* [WHAT YOU WILL DO]: If a record holds a picture, drop the picture and repeat everything else word for word.
+ + + + +
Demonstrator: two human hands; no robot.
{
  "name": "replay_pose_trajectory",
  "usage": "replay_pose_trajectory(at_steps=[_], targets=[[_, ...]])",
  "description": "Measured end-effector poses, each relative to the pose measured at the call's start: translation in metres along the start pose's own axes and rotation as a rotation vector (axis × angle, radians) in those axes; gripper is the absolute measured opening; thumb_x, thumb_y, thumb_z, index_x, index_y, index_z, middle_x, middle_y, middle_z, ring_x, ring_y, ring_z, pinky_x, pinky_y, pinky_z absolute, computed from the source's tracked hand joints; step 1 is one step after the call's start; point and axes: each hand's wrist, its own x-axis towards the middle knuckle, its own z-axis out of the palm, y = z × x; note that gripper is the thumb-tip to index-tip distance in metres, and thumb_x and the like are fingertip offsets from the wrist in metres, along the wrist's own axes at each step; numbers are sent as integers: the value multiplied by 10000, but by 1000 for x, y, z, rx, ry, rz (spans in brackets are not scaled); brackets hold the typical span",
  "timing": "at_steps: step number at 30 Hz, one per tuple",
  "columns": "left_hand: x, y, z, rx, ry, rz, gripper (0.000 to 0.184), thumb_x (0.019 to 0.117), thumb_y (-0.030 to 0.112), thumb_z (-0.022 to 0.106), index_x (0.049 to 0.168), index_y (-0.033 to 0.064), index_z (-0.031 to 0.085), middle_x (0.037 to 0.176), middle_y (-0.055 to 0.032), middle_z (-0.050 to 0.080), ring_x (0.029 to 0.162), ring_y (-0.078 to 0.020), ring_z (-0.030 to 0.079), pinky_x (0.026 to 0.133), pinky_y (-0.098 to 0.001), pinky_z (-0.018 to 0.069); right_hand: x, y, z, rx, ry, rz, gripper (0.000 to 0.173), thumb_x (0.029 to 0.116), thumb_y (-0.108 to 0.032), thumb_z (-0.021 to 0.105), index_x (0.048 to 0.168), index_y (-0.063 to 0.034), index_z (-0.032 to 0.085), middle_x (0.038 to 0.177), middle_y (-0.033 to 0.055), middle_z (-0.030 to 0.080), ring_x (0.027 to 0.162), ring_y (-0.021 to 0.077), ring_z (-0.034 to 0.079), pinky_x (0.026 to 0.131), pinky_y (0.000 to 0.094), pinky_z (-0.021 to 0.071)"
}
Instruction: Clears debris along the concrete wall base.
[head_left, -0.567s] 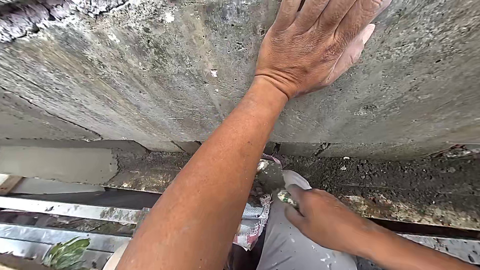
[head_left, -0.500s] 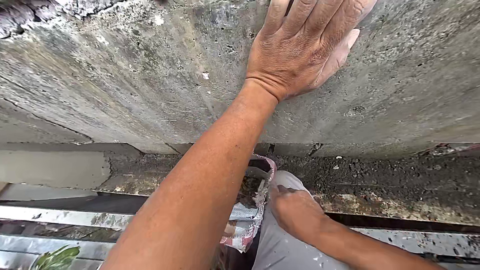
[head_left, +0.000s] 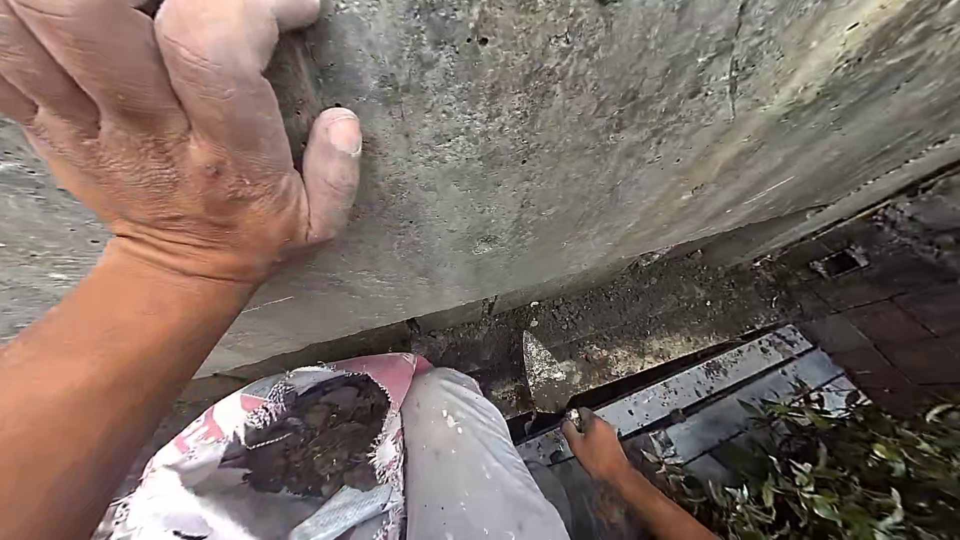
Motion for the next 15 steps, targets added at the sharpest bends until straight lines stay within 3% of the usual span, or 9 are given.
replay_pose_trajectory(at_steps=[3, 5, 7, 10, 12, 13, 15], targets=[[-7, -5, 6, 0, -15, -19, 575, 1014, 579, 424, 1375, 162, 588, 1279, -206, 637, 1187, -360, 617, 975, -529, 466, 45, -9, 25, 198, -118, -60, 514, 972, -540, 610, 1122, -52, 670, 874, 119, 691, 772, 265, 690, 761, 497, 581], [-13, -14, 10, -30, -51, -4, 595, 1017, 563, 422, 1416, 136, 532, 1328, -198, 611, 1226, -339, 607, 1014, -510, 471, 73, -20, 29, 391, -232, -59, 521, 1001, -561, 592, 1123, -58, 646, 775, 78, 658, 590, 202, 635, 582, 404, 573], [-23, -31, 21, -97, -82, 0, 620, 1004, 547, 443, 1424, 94, 503, 1330, -181, 617, 1229, -310, 617, 1028, -492, 493, 99, -17, 17, 517, -330, -31, 493, 1005, -561, 602, 1089, -77, 639, 731, 47, 642, 515, 164, 593, 490, 344, 537], [-31, -39, 23, -225, -131, 5, 634, 997, 486, 520, 1492, 100, 431, 1402, -158, 574, 1310, -267, 571, 1084, -443, 475, 109, 15, -4, 547, -352, 39, 472, 990, -555, 635, 1036, -86, 656, 694, 26, 621, 483, 137, 548, 459, 311, 490], [-31, -37, 25, -321, -127, -7, 600, 1013, 421, 524, 1491, 66, 453, 1405, -177, 578, 1315, -271, 573, 1103, -444, 479, 93, 28, -19, 534, -335, 72, 466, 1037, -527, 559, 1075, -81, 685, 694, 30, 636, 482, 139, 556, 464, 312, 500], [-33, -35, 28, -360, -111, -32, 556, 1026, 400, 515, 1450, 40, 511, 1345, -193, 618, 1266, -274, 612, 1069, -447, 505, 83, 32, -30, 524, -310, 67, 447, 1062, -480, 501, 1104, -83, 700, 710, 31, 653, 494, 137, 564, 481, 316, 506], [-42, -31, 34, -423, -132, -81, 506, 1077, 398, 435, 1284, -36, 594, 1158, -240, 667, 1129, -286, 672, 977, -456, 536, 64, 37, -52, 482, -193, 36, 406, 1058, -386, 456, 1027, -83, 724, 730, 30, 662, 543, 137, 573, 541, 343, 511]])
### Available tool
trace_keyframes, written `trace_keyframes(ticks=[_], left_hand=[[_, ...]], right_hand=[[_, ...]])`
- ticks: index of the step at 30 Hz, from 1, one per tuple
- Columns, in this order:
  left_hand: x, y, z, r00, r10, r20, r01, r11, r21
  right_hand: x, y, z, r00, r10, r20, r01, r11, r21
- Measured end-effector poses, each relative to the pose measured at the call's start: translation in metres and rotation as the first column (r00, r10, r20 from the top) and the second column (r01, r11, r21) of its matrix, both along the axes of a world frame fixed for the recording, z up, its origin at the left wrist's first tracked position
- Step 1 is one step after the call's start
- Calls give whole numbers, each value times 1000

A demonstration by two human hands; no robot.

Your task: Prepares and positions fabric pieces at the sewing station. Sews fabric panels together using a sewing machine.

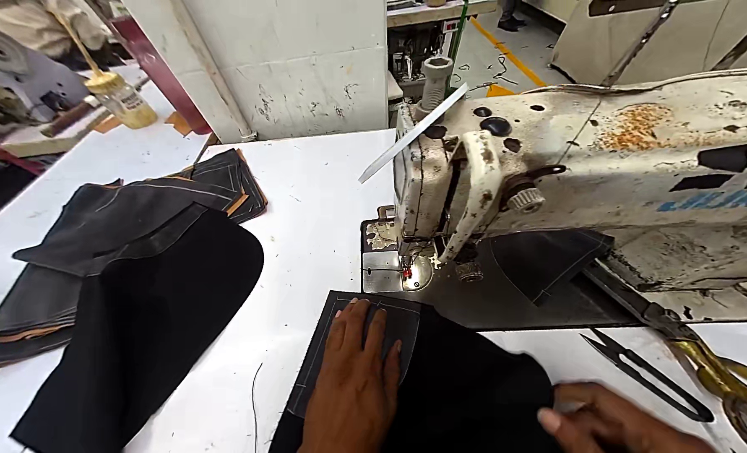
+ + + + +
* [PROBLEM SOLUTION]:
Demonstrator: two human hands; no robot.
{
  "name": "replay_pose_trajectory",
  "usage": "replay_pose_trajectory(at_steps=[_], targets=[[_, ...]])",
  "description": "Measured end-effector poses, each relative to the pose measured at the call's start: translation in metres along the start pose's own axes and rotation as a rotation vector (axis × angle, radians) in those axes; gripper is the absolute measured opening; thumb_x, thumb_y, thumb_z, index_x, index_y, index_z, middle_x, middle_y, middle_z, ring_x, ring_y, ring_z, pinky_x, pinky_y, pinky_z absolute, computed from the source's tracked hand joints; step 1 is one step after the call's start; point and axes: each hand's wrist, its own x-axis towards the middle knuckle, its own z-axis out of the palm, y = z × x; note that gripper is the thumb-tip to index-tip distance in metres, and thumb_x and the like are fingertip offsets from the wrist in metres, along the wrist's own axes at each step; numbers are sent as integers: the value multiplied by 10000, but by 1000 for x, y, z, rx, ry, rz (spans in brackets are not scaled); brackets hold the typical span",
  "timing": "at_steps: step number at 30 Hz, one per tuple",
  "columns": "left_hand: x, y, z, rx, ry, rz, gripper (0.000 to 0.184), thumb_x (0.019 to 0.117), thumb_y (-0.030 to 0.112), thumb_z (-0.022 to 0.106), index_x (0.049 to 0.168), index_y (-0.033 to 0.064), index_z (-0.031 to 0.085), middle_x (0.037 to 0.176), middle_y (-0.055 to 0.032), middle_z (-0.050 to 0.080), ring_x (0.029 to 0.162), ring_y (-0.078 to 0.020), ring_z (-0.030 to 0.079), pinky_x (0.026 to 0.133), pinky_y (-0.098 to 0.001), pinky_z (-0.018 to 0.069); right_hand: x, y, z, rx, ry, rz, gripper (0.000 to 0.173), thumb_x (0.029 to 0.116), thumb_y (-0.108 to 0.032), thumb_z (-0.021 to 0.105), index_x (0.048 to 0.168), index_y (-0.063 to 0.034), index_z (-0.032 to 0.085), middle_x (0.038 to 0.177), middle_y (-0.033 to 0.055), middle_z (-0.030 to 0.080), ring_x (0.027 to 0.162), ring_y (-0.021 to 0.077), ring_z (-0.034 to 0.079), pinky_x (0.026 to 0.131), pinky_y (0.000 to 0.094), pinky_z (-0.021 to 0.071)"
}
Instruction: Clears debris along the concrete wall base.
[head_left, -0.567s] 
[head_left, -0.500s] 
[head_left, +0.000s] 
Motion for the next 15 steps, targets added at the sharpest bends until straight lines stay within 3% of the usual span, or 9 are given.
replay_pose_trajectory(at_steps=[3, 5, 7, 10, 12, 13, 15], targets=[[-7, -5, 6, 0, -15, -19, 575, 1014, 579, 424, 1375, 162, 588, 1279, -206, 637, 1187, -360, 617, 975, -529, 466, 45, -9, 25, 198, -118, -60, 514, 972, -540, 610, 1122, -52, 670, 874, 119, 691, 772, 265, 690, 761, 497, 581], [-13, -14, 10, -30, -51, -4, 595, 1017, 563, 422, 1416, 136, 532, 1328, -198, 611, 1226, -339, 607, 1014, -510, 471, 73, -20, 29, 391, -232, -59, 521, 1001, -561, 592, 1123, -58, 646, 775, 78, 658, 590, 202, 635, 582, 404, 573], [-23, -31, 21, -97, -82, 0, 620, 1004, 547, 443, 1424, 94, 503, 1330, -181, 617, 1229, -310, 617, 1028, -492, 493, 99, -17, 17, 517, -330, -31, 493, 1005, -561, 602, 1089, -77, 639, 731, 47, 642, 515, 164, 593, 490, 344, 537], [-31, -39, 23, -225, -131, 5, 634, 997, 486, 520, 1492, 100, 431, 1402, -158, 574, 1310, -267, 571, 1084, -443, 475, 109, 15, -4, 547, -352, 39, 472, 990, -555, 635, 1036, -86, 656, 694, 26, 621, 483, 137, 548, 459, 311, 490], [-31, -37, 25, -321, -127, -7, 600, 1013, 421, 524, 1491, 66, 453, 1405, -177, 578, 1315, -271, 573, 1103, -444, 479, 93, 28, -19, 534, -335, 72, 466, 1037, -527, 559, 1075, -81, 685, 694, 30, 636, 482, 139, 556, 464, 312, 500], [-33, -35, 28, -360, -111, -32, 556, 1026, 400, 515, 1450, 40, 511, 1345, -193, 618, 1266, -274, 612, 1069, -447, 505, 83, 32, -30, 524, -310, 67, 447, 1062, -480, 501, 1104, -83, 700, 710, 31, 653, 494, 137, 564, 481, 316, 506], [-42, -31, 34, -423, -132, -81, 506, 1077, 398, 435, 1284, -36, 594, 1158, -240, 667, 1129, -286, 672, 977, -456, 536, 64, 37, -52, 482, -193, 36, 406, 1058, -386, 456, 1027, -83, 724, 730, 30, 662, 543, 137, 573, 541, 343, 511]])
### Available tool
trace_keyframes, written `trace_keyframes(ticks=[_], left_hand=[[_, ...]], right_hand=[[_, ...]])`
- ticks: index of the step at 30 Hz, from 1, one per tuple
- Columns, in this order:
  left_hand: x, y, z, r00, r10, r20, r01, r11, r21
  right_hand: x, y, z, r00, r10, r20, r01, r11, r21
- Measured end-effector poses, each relative to the pose measured at the call's start: translation in metres and rotation as the first column (r00, r10, r20 from the top) and the second column (r01, r11, r21) of its matrix, both along the axes of a world frame fixed for the recording, z up, its origin at the left wrist's first tracked position
- Step 1 is one step after the call's start
- Calls give whole numbers, each value times 1000

A demonstration by two human hands; no robot.

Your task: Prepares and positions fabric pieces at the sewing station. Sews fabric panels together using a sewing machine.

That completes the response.